In most cases, you have the right to look at or get a copy of health information about you that we use to make decisions about your care. You also have the right to receive a list of instances where we have disclosed health information about you for reasons other than treatment, payment, or related administrative purposes. If you believe that information in your record is incorrect or if important information is missing, you have the right to request that we correct or add the missing information. We will take precautions to prevent inappropriate or non-essential use or distribution of patient information when transmitted via the Internet and while the pharmacy possesses such information. You may request in writing that we not use or disclose your information for treatment payment and administrative purposes except when specifically authorized by you, when required by law, or in emergencies. We will consider your request but are not legally required to accept it.

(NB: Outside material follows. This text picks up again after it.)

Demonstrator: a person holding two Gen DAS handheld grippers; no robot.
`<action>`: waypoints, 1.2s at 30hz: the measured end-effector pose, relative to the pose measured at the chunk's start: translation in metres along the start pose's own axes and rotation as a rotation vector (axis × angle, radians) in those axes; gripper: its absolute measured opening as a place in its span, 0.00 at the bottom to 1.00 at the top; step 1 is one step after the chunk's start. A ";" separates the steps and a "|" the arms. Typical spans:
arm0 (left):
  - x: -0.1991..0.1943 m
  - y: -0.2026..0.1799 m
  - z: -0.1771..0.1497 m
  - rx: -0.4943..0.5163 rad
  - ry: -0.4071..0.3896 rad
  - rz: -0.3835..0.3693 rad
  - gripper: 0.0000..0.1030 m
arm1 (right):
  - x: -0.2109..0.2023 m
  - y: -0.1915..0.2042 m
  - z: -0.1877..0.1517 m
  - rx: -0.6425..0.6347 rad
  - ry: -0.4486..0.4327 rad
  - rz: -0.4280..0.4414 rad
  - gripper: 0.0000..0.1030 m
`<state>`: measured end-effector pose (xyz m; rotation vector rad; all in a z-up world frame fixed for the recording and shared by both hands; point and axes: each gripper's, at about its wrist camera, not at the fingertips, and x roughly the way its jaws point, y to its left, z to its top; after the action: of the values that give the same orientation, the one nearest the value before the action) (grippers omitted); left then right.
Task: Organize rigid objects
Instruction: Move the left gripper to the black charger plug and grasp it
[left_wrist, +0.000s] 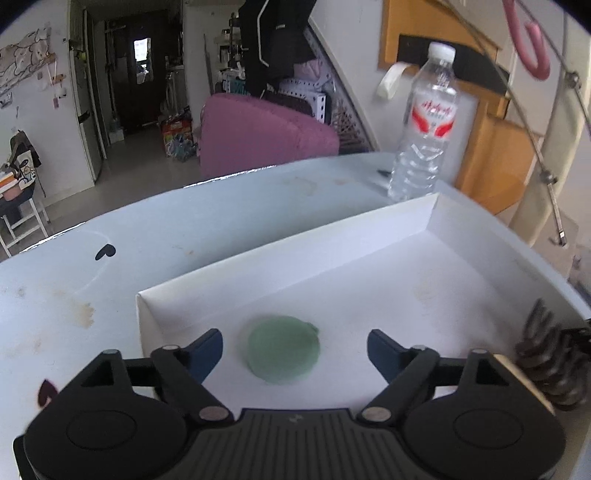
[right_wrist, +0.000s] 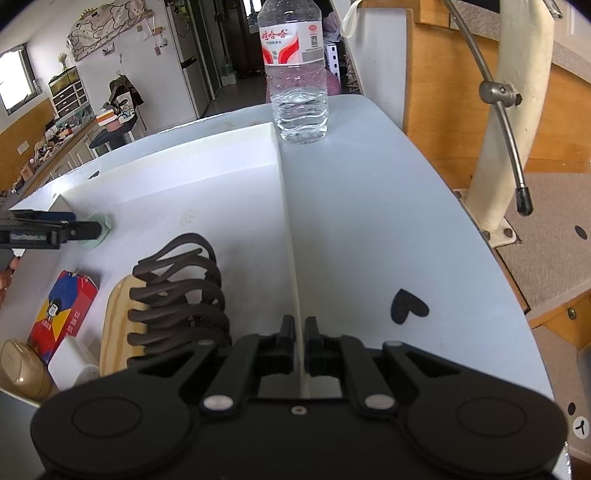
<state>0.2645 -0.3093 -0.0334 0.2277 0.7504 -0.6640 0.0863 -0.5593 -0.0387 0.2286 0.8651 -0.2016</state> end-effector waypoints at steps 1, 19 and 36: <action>-0.005 -0.001 0.000 0.000 -0.002 -0.001 0.91 | 0.000 0.001 0.000 -0.003 0.000 -0.003 0.06; -0.095 0.015 -0.051 0.004 -0.092 0.022 1.00 | 0.000 0.002 -0.001 -0.007 -0.005 -0.007 0.06; -0.137 0.061 -0.138 0.002 -0.111 0.032 0.95 | -0.001 0.001 -0.003 0.000 -0.014 -0.004 0.06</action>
<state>0.1523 -0.1398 -0.0400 0.2029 0.6387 -0.6420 0.0839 -0.5572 -0.0395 0.2248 0.8521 -0.2069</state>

Other Uses and Disclosures of your PHI

We are required by law to protect the privacy of your information, provide this notice of our information practices, and follow the information practices described in this notice. will request written authorization from you before using or disclosing your PHI for purposes not included in this document or as otherwise permitted or required by law. If you provide authorization and want to revoke this authorization at any time, or have any questions or complaints, this can be done in writing at any time by sending a written request to

Premier Custom Pharmacy
2000 PGA Blvd.
# 5507
Palm Beach Gardens, FL 33408


You may also call if you have any questions or complaints, please contact Tracy L. Christian, at (561) 691-4991

This revocation will not affect any use or disclosure of your PHI allowed by your authorization while it was in effect.